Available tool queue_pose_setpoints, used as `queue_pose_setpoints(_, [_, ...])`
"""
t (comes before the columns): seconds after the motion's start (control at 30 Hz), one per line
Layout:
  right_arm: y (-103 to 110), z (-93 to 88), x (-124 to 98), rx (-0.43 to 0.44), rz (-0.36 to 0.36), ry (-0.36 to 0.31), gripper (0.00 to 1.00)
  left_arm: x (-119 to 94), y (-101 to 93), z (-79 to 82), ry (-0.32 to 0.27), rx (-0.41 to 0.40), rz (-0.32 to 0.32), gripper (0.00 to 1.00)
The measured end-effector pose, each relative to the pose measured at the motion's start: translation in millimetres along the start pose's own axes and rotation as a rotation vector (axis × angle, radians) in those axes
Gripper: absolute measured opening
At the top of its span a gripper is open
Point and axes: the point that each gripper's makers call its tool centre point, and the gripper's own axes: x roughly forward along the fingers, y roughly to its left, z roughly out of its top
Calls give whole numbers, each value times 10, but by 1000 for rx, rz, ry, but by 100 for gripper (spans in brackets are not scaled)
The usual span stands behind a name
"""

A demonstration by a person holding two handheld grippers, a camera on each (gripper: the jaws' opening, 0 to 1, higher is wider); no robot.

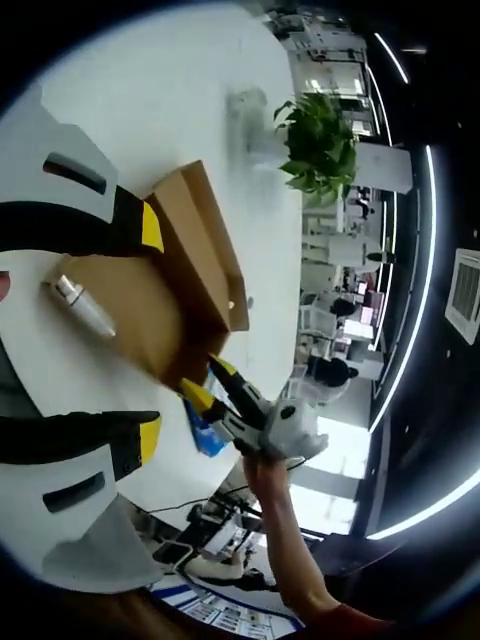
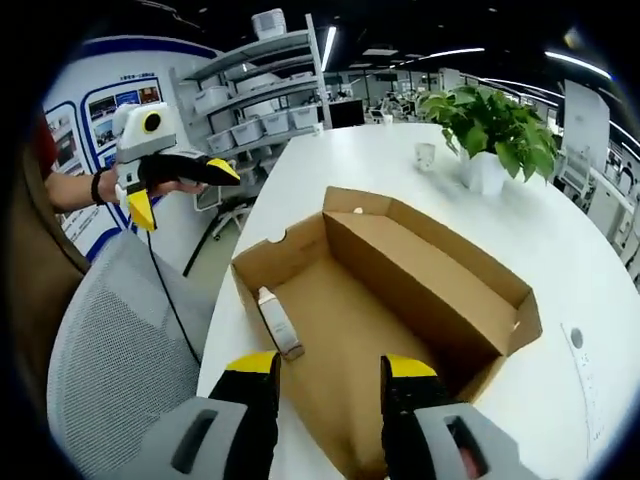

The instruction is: Operate the shoe box by opening the lid, removing the specified soft item, and placing it in the target area until the item is outside and the box remains undamaged.

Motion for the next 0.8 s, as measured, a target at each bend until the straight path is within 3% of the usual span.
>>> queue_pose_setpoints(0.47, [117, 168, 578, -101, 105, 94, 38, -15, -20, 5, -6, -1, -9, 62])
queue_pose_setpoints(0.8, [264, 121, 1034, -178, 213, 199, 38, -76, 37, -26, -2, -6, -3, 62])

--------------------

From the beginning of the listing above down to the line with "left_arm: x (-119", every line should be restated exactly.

Output for this exercise:
Available tool queue_pose_setpoints, used as `queue_pose_setpoints(_, [_, ...])`
"""
t (comes before the columns): seconds after the motion's start (control at 30 Hz), one per line
Layout:
  right_arm: y (-103 to 110), z (-93 to 88), x (-124 to 98), rx (-0.43 to 0.44), rz (-0.36 to 0.36), ry (-0.36 to 0.31), gripper (0.00 to 1.00)
  left_arm: x (-119 to 94), y (-101 to 93), z (-79 to 82), ry (-0.32 to 0.27), rx (-0.41 to 0.40), rz (-0.32 to 0.32), gripper (0.00 to 1.00)

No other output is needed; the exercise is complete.